* **Exercise**
I need every line that includes the word "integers" copied from the material.

* **Study material**
--- --- ---

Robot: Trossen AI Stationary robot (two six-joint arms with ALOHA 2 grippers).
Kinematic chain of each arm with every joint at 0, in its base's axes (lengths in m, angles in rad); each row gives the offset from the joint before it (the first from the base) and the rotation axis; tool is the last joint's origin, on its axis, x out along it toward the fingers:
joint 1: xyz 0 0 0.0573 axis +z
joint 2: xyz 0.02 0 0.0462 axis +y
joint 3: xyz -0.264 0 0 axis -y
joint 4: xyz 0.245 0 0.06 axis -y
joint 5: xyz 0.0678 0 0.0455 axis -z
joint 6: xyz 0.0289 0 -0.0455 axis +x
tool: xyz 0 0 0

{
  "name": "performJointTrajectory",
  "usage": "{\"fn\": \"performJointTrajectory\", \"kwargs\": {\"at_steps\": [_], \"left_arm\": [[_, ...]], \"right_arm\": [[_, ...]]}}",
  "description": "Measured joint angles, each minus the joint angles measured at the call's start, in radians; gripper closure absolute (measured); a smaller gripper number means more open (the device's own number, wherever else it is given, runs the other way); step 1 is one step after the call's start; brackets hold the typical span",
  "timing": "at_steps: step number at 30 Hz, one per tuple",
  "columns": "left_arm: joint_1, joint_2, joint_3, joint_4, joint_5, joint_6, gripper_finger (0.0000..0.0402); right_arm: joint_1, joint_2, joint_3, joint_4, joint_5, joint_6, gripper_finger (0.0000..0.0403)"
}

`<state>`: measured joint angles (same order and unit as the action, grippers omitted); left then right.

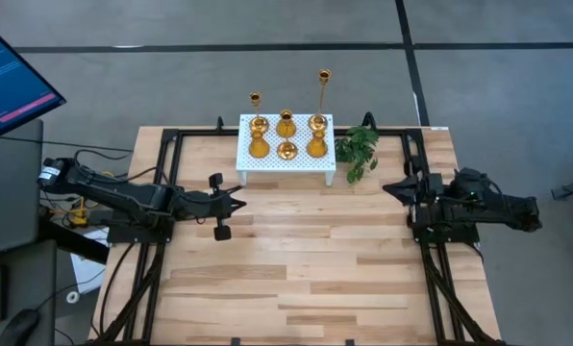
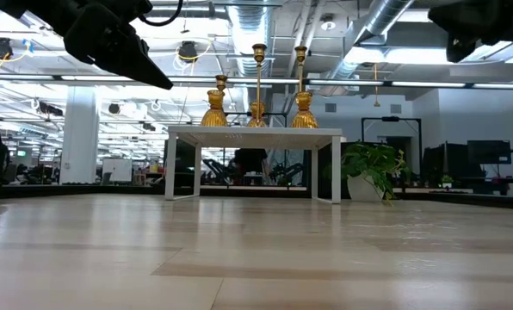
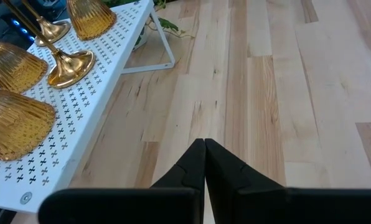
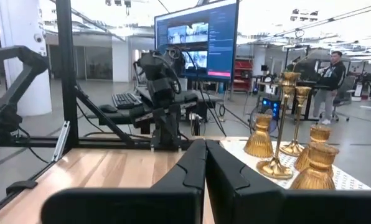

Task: Pick & Place candle stick holders
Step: Return to Home Position

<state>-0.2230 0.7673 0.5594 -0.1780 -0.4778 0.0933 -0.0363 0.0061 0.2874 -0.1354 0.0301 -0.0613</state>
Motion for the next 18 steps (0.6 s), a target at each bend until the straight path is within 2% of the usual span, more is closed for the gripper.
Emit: {"fn": "performJointTrajectory", "kwargs": {"at_steps": [18], "left_arm": [[0.0,0.0,0.0,0.0,0.0,0.0,0.0394]], "right_arm": [[0.003,-0.002,-0.192,0.066,-0.007,0.002,0.0403]]}}
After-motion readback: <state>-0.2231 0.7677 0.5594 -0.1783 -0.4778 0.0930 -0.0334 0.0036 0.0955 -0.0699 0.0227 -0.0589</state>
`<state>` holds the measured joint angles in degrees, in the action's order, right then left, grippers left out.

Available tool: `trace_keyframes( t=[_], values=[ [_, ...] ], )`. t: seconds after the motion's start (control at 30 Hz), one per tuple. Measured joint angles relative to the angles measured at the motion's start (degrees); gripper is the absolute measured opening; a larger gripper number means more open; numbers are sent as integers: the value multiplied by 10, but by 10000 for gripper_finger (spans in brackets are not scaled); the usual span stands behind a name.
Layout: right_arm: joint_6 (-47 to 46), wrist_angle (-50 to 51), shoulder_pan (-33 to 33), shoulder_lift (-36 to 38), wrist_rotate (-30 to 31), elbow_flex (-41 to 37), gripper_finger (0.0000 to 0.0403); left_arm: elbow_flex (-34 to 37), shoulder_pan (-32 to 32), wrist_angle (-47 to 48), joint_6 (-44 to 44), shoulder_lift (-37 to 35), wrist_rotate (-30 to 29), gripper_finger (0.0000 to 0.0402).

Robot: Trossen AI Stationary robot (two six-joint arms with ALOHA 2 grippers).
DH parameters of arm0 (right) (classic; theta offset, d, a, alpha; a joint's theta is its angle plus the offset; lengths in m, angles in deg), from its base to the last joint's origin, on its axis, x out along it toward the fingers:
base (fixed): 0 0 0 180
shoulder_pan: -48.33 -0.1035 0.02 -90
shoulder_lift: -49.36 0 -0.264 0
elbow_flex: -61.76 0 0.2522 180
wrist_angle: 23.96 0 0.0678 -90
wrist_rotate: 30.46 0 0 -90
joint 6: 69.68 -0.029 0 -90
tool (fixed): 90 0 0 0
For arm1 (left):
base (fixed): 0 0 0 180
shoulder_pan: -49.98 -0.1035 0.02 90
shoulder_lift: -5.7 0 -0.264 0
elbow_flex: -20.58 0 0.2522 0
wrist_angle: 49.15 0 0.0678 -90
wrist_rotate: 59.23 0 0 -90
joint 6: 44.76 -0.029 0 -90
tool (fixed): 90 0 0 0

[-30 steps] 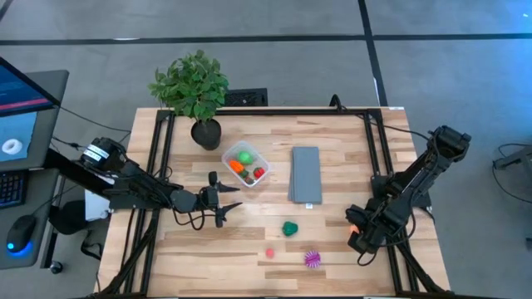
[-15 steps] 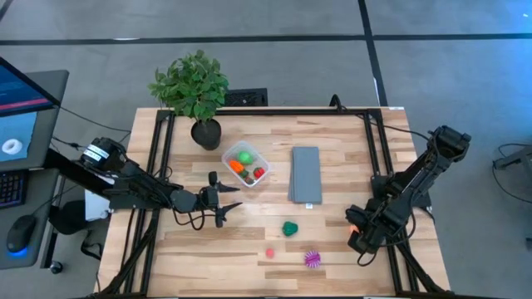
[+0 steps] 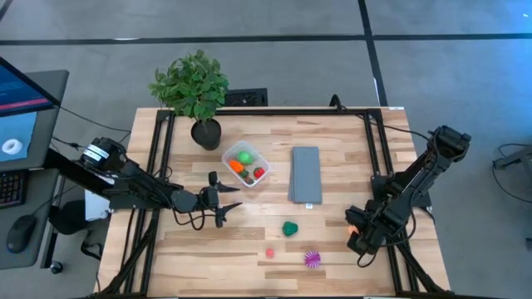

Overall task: Pick and placing Produce into tupperware
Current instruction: Put the orange peach into the transparent bin

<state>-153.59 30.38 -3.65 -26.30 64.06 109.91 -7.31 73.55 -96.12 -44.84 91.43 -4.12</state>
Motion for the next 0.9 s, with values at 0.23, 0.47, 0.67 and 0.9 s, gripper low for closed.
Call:
trace_keyframes(
  t=[0.23,0.47,0.67,0.9],
  values=[
    [16,-3,0,17,18,3,265,0,0,5,7,0,0,213],
    [69,-3,0,80,136,22,265,0,0,4,7,0,0,213],
    [140,-4,4,137,254,25,265,0,0,4,7,0,4,213],
    [296,-71,53,173,324,25,265,0,5,4,12,0,14,213]
  ],
)
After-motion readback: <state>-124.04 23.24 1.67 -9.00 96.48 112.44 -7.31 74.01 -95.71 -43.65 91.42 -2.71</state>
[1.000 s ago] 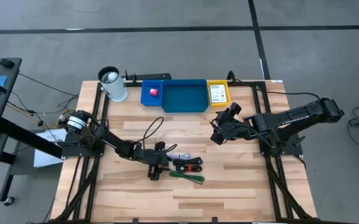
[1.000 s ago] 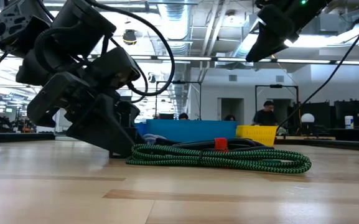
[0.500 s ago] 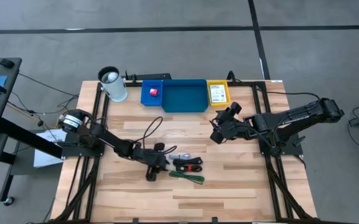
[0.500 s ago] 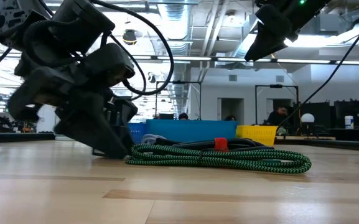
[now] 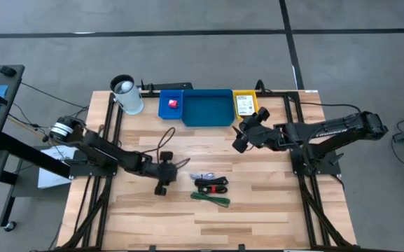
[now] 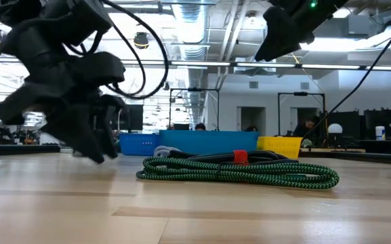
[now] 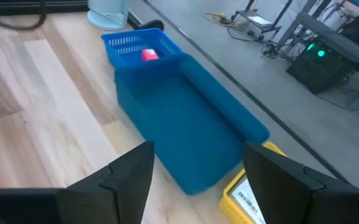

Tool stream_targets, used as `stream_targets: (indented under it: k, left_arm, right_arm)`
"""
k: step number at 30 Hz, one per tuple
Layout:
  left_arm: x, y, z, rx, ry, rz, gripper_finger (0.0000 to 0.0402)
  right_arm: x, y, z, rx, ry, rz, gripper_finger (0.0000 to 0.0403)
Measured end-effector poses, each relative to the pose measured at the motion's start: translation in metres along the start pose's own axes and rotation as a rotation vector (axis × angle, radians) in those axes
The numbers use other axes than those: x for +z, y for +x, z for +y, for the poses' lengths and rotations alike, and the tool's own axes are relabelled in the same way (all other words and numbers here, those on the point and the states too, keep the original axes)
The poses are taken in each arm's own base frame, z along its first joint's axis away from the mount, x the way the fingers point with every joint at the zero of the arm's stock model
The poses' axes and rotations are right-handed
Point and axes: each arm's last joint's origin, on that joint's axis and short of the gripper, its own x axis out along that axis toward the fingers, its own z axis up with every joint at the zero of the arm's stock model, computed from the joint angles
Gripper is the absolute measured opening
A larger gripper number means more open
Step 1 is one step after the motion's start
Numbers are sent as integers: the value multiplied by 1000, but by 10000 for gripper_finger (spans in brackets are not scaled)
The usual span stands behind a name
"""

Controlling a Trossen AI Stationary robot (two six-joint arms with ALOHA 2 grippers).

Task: Pick and place items into bin
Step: Put the black charger adapter into the blue bin

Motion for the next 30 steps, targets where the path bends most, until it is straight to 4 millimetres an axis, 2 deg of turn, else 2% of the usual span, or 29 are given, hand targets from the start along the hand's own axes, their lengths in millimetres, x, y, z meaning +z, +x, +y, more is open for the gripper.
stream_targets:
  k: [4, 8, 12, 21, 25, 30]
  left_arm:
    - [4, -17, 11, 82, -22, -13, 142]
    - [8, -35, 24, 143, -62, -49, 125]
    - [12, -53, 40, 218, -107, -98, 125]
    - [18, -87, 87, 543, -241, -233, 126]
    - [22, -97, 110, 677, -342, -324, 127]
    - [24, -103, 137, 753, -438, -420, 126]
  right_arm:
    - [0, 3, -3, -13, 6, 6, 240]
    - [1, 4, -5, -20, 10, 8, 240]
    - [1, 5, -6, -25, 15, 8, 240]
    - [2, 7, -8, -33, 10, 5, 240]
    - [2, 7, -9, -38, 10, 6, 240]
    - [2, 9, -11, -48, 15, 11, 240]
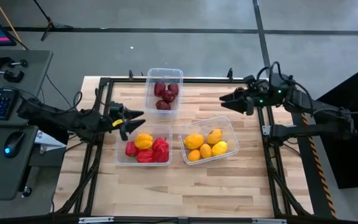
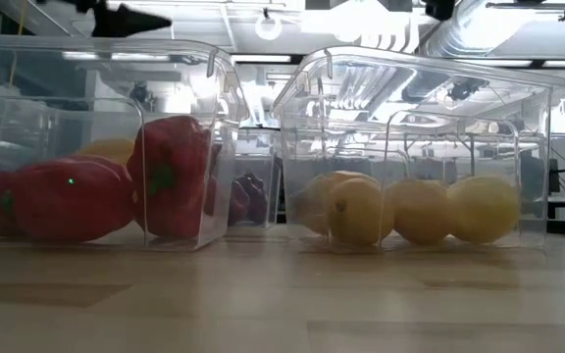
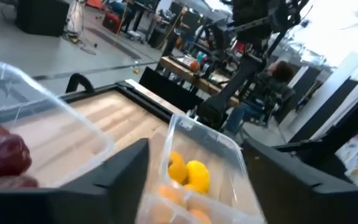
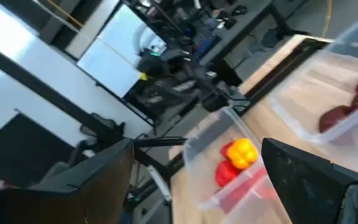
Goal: Sort produce into baskets
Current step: Return to Home Position
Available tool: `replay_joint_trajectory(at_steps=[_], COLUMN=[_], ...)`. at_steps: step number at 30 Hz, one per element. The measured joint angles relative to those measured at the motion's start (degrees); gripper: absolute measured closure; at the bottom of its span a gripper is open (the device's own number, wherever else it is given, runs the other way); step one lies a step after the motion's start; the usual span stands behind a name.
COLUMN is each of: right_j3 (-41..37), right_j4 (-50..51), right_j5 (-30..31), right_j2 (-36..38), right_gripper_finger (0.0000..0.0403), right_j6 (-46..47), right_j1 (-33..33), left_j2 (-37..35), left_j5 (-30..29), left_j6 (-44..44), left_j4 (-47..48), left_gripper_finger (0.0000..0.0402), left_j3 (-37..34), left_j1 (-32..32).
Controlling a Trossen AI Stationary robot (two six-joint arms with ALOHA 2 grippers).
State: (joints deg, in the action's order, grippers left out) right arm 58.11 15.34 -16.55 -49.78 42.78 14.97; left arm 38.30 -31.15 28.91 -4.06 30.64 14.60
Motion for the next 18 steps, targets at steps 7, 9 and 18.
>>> replay_joint_trajectory(at_steps=[7,9,18], right_j3=[0.4,0.4,0.4], right_j4=[-0.2,-0.8,5.0], right_j5=[-4.2,-7.0,-11.7], right_j2=[-3.0,-3.5,-2.5], right_gripper_finger=[0.0060,0.0066,0.0209], right_j6=[8.1,7.9,3.1], right_j1=[-1.3,-1.3,-1.9], left_j2=[-7.6,-9.2,-16.4], left_j5=[0.0,0.0,-1.0], left_j6=[3.0,3.7,8.2], left_j4=[-11.1,-14.8,-24.8], left_gripper_finger=[0.0314,0.0363,0.0400], left_j3=[-13.6,-17.3,-29.7], left_j1=[0.0,0.0,0.0])
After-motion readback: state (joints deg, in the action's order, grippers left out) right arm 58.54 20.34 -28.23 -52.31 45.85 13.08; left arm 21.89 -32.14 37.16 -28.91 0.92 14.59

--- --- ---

* **Exercise solution**
Available tool: `trace_keyframes( t=[_], values=[ [_, ...] ], )`. t: seconds after the motion's start (control at 30 Hz), one per tuple. Measured joint angles relative to the angles measured at the motion's start (degrees); gripper is the absolute measured opening; a larger gripper number means more open; numbers are sent as integers: the value multiplied by 10, but by 10000 for gripper_finger (spans in brackets are not scaled); the usual span stands behind a name.
Numbers are sent as integers: the value multiplied by 1000, but by 10000 for gripper_finger (spans in brackets are not scaled)

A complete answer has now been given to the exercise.